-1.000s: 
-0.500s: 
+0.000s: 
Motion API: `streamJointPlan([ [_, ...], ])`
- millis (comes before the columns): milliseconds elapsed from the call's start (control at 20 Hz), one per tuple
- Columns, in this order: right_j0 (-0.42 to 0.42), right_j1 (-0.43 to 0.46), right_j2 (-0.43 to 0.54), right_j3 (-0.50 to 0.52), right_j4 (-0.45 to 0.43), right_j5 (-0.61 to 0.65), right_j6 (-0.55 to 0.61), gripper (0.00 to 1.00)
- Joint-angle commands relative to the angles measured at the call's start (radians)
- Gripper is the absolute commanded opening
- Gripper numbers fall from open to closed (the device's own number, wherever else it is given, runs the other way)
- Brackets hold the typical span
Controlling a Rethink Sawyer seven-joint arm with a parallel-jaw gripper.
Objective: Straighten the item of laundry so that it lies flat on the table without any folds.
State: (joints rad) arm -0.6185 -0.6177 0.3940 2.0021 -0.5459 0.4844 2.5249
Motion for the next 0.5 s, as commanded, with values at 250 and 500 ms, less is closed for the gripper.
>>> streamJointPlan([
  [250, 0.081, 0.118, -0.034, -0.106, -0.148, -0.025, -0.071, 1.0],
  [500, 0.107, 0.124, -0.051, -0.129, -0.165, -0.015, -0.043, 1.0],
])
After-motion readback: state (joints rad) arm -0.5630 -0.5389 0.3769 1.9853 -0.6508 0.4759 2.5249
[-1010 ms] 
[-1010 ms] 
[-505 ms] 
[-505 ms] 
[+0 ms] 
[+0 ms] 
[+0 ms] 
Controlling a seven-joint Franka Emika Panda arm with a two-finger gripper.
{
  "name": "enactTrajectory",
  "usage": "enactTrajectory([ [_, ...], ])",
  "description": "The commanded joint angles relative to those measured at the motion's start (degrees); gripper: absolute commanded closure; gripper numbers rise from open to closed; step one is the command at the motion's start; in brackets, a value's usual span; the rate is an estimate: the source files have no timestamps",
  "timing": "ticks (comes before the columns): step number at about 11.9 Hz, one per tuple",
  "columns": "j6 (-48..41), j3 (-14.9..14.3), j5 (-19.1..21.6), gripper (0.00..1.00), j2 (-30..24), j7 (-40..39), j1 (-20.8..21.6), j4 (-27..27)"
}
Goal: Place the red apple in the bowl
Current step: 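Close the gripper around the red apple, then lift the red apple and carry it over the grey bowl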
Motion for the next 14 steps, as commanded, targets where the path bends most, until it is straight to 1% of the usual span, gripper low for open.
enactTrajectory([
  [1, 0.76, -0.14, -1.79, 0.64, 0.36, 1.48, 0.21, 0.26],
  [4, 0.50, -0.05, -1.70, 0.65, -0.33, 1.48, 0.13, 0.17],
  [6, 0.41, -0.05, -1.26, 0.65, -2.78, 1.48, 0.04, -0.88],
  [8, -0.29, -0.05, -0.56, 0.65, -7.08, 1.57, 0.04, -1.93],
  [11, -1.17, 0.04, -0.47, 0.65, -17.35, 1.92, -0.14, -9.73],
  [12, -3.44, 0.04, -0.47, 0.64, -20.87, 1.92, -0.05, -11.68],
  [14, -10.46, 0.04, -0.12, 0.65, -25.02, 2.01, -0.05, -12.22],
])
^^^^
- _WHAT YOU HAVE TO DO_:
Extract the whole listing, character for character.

- _RESPONSE_:
-1.000s: 
-0.500s: 
+0.000s: 
Motion API: `streamJointPlan([ [_, ...], ])`
- millis (comes before the columns): milliseconds elapsed from the call's start (control at 20 Hz), one per tuple
- Columns, in this order: right_j0 (-0.42 to 0.42), right_j1 (-0.43 to 0.46), right_j2 (-0.43 to 0.54), right_j3 (-0.50 to 0.52), right_j4 (-0.45 to 0.43), right_j5 (-0.61 to 0.65), right_j6 (-0.55 to 0.61), gripper (0.00 to 1.00)
- Joint-angle commands relative to the angles measured at the call's start (radians)
- Gripper is the absolute commanded opening
- Gripper numbers fall from open to closed (the device's own number, wherever else it is given, runs the other way)
- Brackets hold the typical span
Controlling a Rethink Sawyer seven-joint arm with a parallel-jaw gripper.
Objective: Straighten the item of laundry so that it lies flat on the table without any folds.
State: (joints rad) arm -0.6185 -0.6177 0.3940 2.0021 -0.5459 0.4844 2.5249
Motion for the next 0.5 s, as commanded, with values at 250 and 500 ms, less is closed for the gripper.
>>> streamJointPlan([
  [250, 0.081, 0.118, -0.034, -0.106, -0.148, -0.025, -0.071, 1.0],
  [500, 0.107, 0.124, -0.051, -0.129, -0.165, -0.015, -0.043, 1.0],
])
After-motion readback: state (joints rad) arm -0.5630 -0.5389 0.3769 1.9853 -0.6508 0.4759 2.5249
[-1010 ms] 
[-1010 ms] 
[-505 ms] 
[-505 ms] 
[+0 ms] 
[+0 ms] 
[+0 ms] 
Controlling a seven-joint Franka Emika Panda arm with a two-finger gripper.
{
  "name": "enactTrajectory",
  "usage": "enactTrajectory([ [_, ...], ])",
  "description": "The commanded joint angles relative to those measured at the motion's start (degrees); gripper: absolute commanded closure; gripper numbers rise from open to closed; step one is the command at the motion's start; in brackets, a value's usual span; the rate is an estimate: the source files have no timestamps",
  "timing": "ticks (comes before the columns): step number at about 11.9 Hz, one per tuple",
  "columns": "j6 (-48..41), j3 (-14.9..14.3), j5 (-19.1..21.6), gripper (0.00..1.00), j2 (-30..24), j7 (-40..39), j1 (-20.8..21.6), j4 (-27..27)"
}
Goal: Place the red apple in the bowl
Current step: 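Close the gripper around the red apple, then lift the red apple and carry it over the grey bowl
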Motion for the next 14 steps, as commanded, targets where the path bends most, until it is straight to 1% of the usual span, gripper low for open.
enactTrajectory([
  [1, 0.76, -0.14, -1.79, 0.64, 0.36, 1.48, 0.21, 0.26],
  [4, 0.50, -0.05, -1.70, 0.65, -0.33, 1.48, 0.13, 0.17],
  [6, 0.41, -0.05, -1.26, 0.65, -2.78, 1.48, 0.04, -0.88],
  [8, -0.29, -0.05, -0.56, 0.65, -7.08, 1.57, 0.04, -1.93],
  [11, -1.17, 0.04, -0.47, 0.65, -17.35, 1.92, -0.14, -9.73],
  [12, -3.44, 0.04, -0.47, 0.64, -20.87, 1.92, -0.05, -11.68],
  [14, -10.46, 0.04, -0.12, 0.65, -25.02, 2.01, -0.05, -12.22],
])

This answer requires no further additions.